Still, even if Jason Heyward isn’t exactly a sure thing, he’s a pretty known quantity, at least for a year: he’s one of the best players in the National League, even if you’re not sure whether the defensive numbers imply that he should be ranked in the top 10 or the top 30. He immediately makes the Cardinals better for a 2015 playoff push, and, you have to admit, he makes their team a little less hateable in the short term.

Shelby Miller is less of a known quantity, because he had a rough year last year. Tyrell Jenkins is almost a completely unknown quantity, a live arm in High-A with a big fastball who could wind up turning into anything from a workhorse starter to a power reliever to a washout, but his upside is significant enough that he’s worth watching. (Arodys Vizcaino, acquired in the La Stella trade, is two Tommy John surgeries past being considered as a starting pitcher, but he’s another live arm who could help in the pen.)

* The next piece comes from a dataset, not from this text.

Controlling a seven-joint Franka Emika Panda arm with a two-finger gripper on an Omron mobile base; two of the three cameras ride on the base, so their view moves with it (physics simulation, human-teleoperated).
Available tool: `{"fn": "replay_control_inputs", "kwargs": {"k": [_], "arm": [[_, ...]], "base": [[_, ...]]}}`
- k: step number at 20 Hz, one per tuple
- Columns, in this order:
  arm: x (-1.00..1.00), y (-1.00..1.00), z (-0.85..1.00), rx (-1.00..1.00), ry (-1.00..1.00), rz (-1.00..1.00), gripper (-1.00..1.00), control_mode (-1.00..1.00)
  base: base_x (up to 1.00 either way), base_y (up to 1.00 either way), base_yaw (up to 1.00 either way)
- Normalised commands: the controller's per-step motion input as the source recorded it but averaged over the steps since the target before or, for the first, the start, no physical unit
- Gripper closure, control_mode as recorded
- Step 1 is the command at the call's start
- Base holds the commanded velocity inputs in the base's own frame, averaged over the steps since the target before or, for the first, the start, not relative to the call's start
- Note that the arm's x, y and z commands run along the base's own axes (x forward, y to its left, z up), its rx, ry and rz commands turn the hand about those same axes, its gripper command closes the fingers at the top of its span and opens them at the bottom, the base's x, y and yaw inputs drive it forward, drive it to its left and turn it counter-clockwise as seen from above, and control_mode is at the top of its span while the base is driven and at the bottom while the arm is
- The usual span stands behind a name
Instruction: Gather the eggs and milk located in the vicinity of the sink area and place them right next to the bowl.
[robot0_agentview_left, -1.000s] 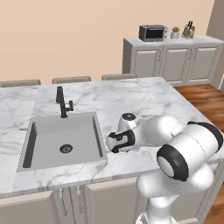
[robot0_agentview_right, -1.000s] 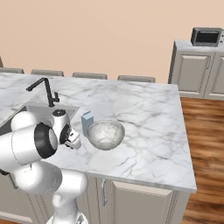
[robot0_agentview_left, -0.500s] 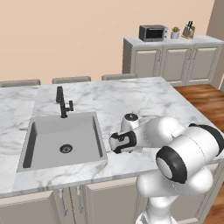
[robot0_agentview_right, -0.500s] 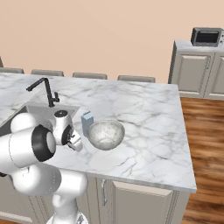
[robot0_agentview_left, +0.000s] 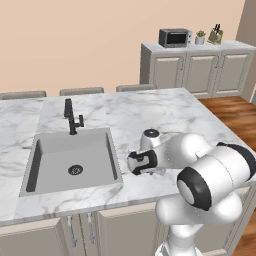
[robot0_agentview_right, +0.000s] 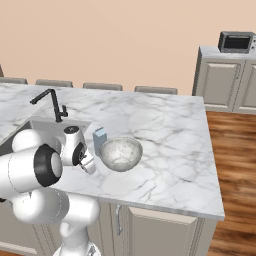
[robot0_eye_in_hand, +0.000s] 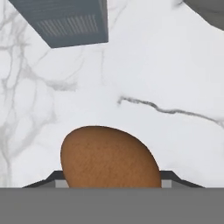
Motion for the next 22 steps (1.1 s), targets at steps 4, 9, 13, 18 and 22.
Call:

Anyway, here’s the thing with Miller: he was one of the top pitching prospects in the game before 2012, and then he had a really up-and-down year, pitching terribly in the first half. In late June, his ERA stood at 6.00, and his team tried to tinker with his mechanics and forbade him from shaking off his catcher. And, well, it worked: in the second half, he put up a “2.88 ERA in his last 10 starts, with a spectacular 70/7 K/BB in 59 innings.” He was so good in the second half that BA actually improved his prospect ranking from #8 to #6.

That reminds me of nothing so much as Julio Teheran, the #5 prospect in baseball coming into 2012, when Miller was #8. Julio also struggled in 2012. The Braves tweaked his delivery, too, and he didn’t even have as much of a second-half improvement as Miller. But then he went back to his original delivery, and you remember what happened: he was #5 in the Rookie of the Year voting last year (behind Miller at #3), and this year he was an All-Star.

So all I’m saying is that young pitchers can struggle and then they can figure it out. The Braves are buying low on Miller, and that’s appropriate — we wouldn’t have wanted to pay the price that it would have cost us a year ago. To say the least, it would have cost a lot more than a single year of Jason Heyward. But Miller has very good velocity, he has succeeded at every level including the majors, and the Braves pitching coaches have a track record of success.

That said, his struggles have been diagnosed, and they’re real. His swings-and-misses and his strikeouts are way down. He suffered from shoulder soreness in spring training in 2013, and after he pitched only one postseason inning in October, the team admitted that he was suffering from shoulder soreness in September, too.

That said, his 2014 ended a lot better than it started — from April-July, he had a 4.14 ERA, 81/55 K/BB in 121 2/3 IP, while in August and September, he had a 2.93 ERA with a 46/18 K/BB in 61 1/3 IP. With his fastball, you’d prefer to see something much closer to a strikeout per inning, but getting that K/BB back above 2.5 is absolutely crucial. Eno Sarris thought that part of his renewed success had to do with an increased reliance on high fastballs, and that’s certainly plausible. It’s also very possible that Miller is like Mike Minor, a pitcher whose shoulder soreness did not affect his stuff so much as it affected his command, but after half a season of struggling he finally managed to find his touch again. We’ll see.

There are generally three ways to get pitchers like Shelby Miller into your system: pay them $100 million on the free agent market, trade a boatload of prospects for them, or draft four pitchers like Shelby Miller and hope that one of them pans out. The Braves got themselves a Shelby Miller, and even if he’s not as shiny as he was when he rolled off the assembly line, I think that there are a fair number of reasons to be confident.

That doesn’t mean that this trade doesn’t existentially suck. The Braves didn’t cry poverty and trade Chipper Jones right before he turned into a free agent because they were owned by an eccentric billionaire who made all of his money in cable television and was the biggest private landowner in the United States, and who liked spending on baseball. Now they’re owned by a eccentric cable TV billionaire landowner who doesn’t like spending on baseball, so the team sold one of its best players for scrap. Still and all, the scrap they got back is pretty intriguing.